В тот вечер она не ушла вместе со всеми, а, приготовив ему кофе, осталась стоять возле его стола, сознавая, что в управлении никого не осталось, кроме них и охранника на выходе. Лев поблагодарил за чашку кофе и с любопытством взглянул на неё.
– Верочка, мне ещё нужно поработать, завтра совещание у директора. Я должен представить новый проект, – заговорил Лев, предчувствуя какую-то развязку. – Тебя сегодня никто не провожает?
– Лёва, я давно хотела сказать, и не думала, что это будет так трудно, – сказала она, борясь с охватившим её волнением. – Я люблю тебя. Сама не ожидала…
– Что полюбишь еврея? – спонтанно выдохнул он.
– Да о чём ты? Я никогда не делила людей по национальному признаку. Ты не сознаёшь, какие вы, евреи, особые люди, сколько в вас достоинства и интеллигентности.
Вера говорила искренне, и у него не возникло никаких сомнений в её чувствах. Её лицо было прекрасно, глаза горели, великолепное тело под синим платьем, облегающим вздымающуюся от учащённого дыханья грудь, плоский живот и округлые бёдра, трепетало от страсти. Она подошла к нему вплотную, и он невольно поднялся навстречу ей. Её губы дрожали, приоткрывшись и показав ровный белый ряд зубов. Она положила на его плечи руки, и поцеловала его сухие губы. Лев неожиданного для самого себя весь подался вперёд и, прижав её к себе, ответил не слишком умелым поцелуем. Своим женским существом Вера ощутила его нарастающую страсть и, не отпуская его из объятий, прилегла на стол. Он поднял полы платья, коснулся её бёдер, нащупав трусики, снял их и, расстегнув ширинку брюк, повалился на неё. Она почувствовала в себе его плоть и, задыхаясь от счастья близости, притянула его к своей груди. Волна неудержимого оргазма охватила всё его существо, и она ответила мощным горячим потоком.

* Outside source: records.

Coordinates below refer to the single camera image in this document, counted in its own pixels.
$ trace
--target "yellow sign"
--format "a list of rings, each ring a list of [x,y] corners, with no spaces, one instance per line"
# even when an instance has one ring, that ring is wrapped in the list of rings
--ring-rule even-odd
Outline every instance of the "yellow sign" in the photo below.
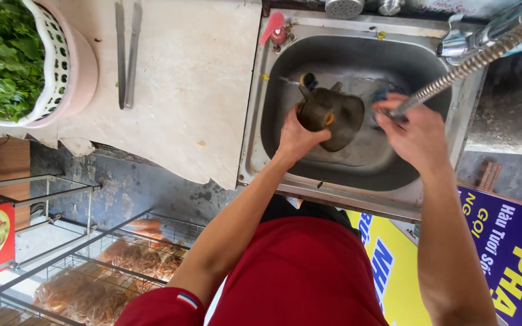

Потом Лев Самойлович и Вера стояли у двери кабинета, всё ещё полные внутреннего огня, но сознающие неотвратимость расставания.
– Женись на мне, Лёва. Мы с тобой прекрасная пара. Я без ума от тебя, – сказала она, смотря ему прямо в глаза. – Ты ведь тоже любишь меня?
– Вера, это невозможно. Я женат и у нас есть сын, – стараясь быть твёрдым и безапелляционным, ответил он.
Лев обнял её, с трудом сдерживая себя. Она потеряно провела рукой по его лицу, повернулась и вышла в коридор. Он сел на стул и попытался вникнуть в работу, но сосредоточиться не смог. Ощущение пережитого блаженства не оставляло его. Воображение всё время вызывало из небытия её пылающее страстью лицо, налитую негой грудь, покатые плечи и лебединую пахнущую духами шею.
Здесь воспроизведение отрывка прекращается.